A lot of other characters provided a mix of humor and pathos over the years, especially that of Mandel’s Fiscus, which extended behind-the-scenes as well. “It was always very hard to work with Howie and Ed (Begley) because we would always start laughing, and Howie was a big practical joker,” said Stephen Furst, who appeared three times in the second season as medical student Elliot Axelrod before becoming a regular and a resident in the third season. Still, for all six years, the interplay between Begley and Daniels kept matters from becoming too dark. “He’s got a mean head butt,” Begley said, referring to Daniels in their first surgery scene as Craig and Ehrlich. “He nailed me pretty good and it got my attention. It was wonderful. It woke me up, which I think was the stated purpose.”


The first season focused more frequently on issues in health care, beyond diagnosis and treatment, than later years did (if memory serves—I’ve been deprived of access to the rest of seasons two through six since TVLand stopped airing reruns around 13 years ago). Keeping the hospital open and fighting administrative penny pinchers always remained issues on the series, but that first season also dealt more openly with scalpel jockeys, the high costs of fruitless tests, and doctors on the take. “We were sort of influenced by the Paddy Chayefsky movie The Hospital. I think the tone did shift, and I think it was probably the desire of a lot of people to have the tone be a little lighter and the surrealistic aspect of it might have been something that might or might not have been related to that,” Brand said. “I have a deeply emotional reaction to the idea of a St. Elsewhere because of the health care system in this country,” Pickles said. A British native and naturalized citizen, Pickles came to the U.S. in 1958, though her character Helen arrived in 1965, as we learned in the fourth season episode “Time Heals.” “If you go to England and you cut your finger," she said, "you’ll be taken care of automatically for no money. This country is absurdly behind the times, which creates awful stories of people waiting around in emergency rooms.”

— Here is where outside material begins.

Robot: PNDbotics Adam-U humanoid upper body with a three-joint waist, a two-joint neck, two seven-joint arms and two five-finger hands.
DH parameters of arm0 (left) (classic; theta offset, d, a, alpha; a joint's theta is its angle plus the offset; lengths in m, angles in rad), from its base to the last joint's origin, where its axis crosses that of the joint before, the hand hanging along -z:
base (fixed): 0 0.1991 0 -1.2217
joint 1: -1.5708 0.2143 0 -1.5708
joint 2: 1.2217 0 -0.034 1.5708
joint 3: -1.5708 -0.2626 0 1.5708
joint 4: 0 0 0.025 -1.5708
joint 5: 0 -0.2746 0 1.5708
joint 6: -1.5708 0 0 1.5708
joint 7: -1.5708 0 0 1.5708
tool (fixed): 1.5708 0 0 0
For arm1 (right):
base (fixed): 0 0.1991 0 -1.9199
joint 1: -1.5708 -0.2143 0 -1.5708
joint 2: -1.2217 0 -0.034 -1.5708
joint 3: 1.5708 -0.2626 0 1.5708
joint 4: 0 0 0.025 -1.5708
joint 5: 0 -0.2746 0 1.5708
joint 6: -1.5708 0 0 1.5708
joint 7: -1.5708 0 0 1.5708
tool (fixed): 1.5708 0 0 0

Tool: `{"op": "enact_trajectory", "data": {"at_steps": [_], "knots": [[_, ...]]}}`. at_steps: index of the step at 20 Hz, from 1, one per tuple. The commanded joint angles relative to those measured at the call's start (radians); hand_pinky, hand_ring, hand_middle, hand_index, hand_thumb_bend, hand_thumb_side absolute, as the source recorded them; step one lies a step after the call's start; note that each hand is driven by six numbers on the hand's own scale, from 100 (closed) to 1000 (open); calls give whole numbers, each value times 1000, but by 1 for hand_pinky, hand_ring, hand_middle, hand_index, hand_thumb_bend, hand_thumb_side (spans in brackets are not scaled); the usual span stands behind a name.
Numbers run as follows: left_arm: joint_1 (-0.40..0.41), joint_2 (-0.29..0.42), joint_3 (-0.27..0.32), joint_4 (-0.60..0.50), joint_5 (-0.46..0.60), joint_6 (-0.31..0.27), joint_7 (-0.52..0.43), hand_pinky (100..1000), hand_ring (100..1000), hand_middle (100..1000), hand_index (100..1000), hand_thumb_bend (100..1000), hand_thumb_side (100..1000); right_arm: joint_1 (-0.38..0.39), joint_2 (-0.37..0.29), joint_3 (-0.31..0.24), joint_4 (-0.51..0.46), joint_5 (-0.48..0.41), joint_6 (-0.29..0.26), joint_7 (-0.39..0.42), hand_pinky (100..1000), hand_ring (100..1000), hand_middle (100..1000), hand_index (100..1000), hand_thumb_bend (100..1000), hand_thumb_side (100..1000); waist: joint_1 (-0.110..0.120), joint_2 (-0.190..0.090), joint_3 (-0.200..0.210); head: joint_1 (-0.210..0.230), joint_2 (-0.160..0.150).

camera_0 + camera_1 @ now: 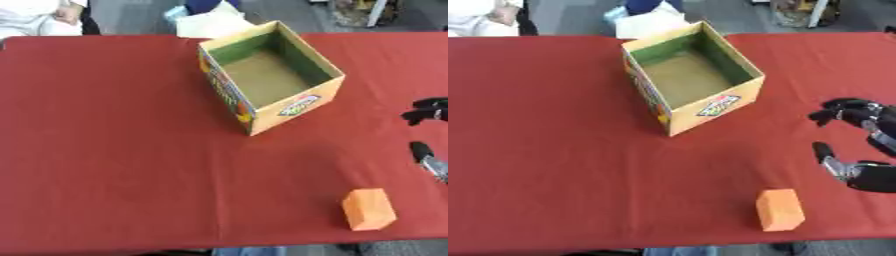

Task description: Pick up objects on the table and place them in the box.

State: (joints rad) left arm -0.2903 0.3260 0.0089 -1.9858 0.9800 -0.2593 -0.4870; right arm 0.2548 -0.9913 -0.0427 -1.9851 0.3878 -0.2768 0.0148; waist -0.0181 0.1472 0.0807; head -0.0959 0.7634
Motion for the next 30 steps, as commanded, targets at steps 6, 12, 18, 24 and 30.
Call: {"op": "enact_trajectory", "data": {"at_steps": [6, 12, 18, 24, 30], "knots": [[-5, 25, 5, -14, -16, 9, -2, 655, 930, 1000, 874, 100, 663, -1, -28, -6, -15, -22, -23, 74, 801, 903, 658, 880, 206, 556, -9, -15, -4, 1, 7], [-4, 25, 3, -14, -21, 16, 0, 654, 930, 1000, 873, 100, 663, -2, -17, 9, -15, 6, -16, 125, 821, 915, 698, 897, 284, 513, -15, -18, -4, 4, 7], [-3, 25, 3, -14, -27, 20, 1, 653, 930, 1000, 870, 100, 662, -8, 1, 19, -15, 53, -13, 174, 842, 920, 721, 912, 325, 476, -18, -20, -2, 5, 7], [-2, 25, 2, -14, -30, 22, 1, 651, 930, 1000, 866, 100, 662, -9, 20, 43, -15, 47, -26, 228, 848, 924, 721, 916, 303, 476, -19, -22, 0, 1, 7], [1, 25, 1, -14, -39, 24, -3, 649, 931, 1000, 859, 100, 661, -16, 26, 51, -15, 34, -32, 273, 852, 925, 725, 917, 300, 482, -21, -21, -3, 4, 7]]}}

The first season episode “Cora and Arnie” (story by Brand, Falsey and Neil Cuthbert; teleplay by Cuthbert; directed by Mark Tinker) stays with original viewers mainly due to the Emmy-winning performances by guest stars Doris Roberts and the late James Coco as a homeless couple who wander into the ER because of Cora’s various problems, which she doesn’t want to face because she’s mentally disabled Arnie’s sole protector. However, another storyline within that episode that I had forgotten until I rewatched it struck even more of a chord with me. Bernard Behrens and Anne Gerety portray a couple visiting Boston; the trip takes a strange turn when she passes out in their hotel room. As Fat Tony once said on The Simpsons, “It’s funny ‘cause it’s true” and we’ve made it the centerpiece of this montage.

As Brand says, “Thirty years on, the problems are still there. They’ve only become more pronounced. You’ve got a lot of very powerful groups that are sort of feeding at the trough. Nobody wants to give up their piece of the pie.” At the end of the first season, Brand and Falsey moved on from St. Elsewhere. The team would go on to create the short-lived but critically acclaimed and award-winning series A Year in the Life and I’ll Fly Away as well as another show involving a doctor--this one practicing in tiny Cicely, Alaska, in Northern Exposure. “There were a lot of chefs, and it just seemed like it was the best thing for everybody, for myself individually and for the show, to pack our bags and move on . . .  There was the genesis of the show and how the show evolved,” Brand said. “At the time, it seemed like the right thing to do. Looking back, I think it was the right thing to do. Certainly, for me.”

In that first season, you can spot many up-and-coming actors such as Ray Liotta and Michael Madsen in small roles, and Tim Robbins in a multi-episode arc as a heartless sociopath turned domestic terrorist that Morse’s Jack Morrison had to treat, despite his misgivings. Robbins and Morse reunited years later in different capacities, when Robbins directed two episodes of Morse’s current series, Treme on HBO. “[Robbins’s role was] certainly one of the most memorable characters that I got to work with on that show, but I don’t know if it was because of what Tim became after that or how vivid a character that really was. Probably a combination,” Morse said.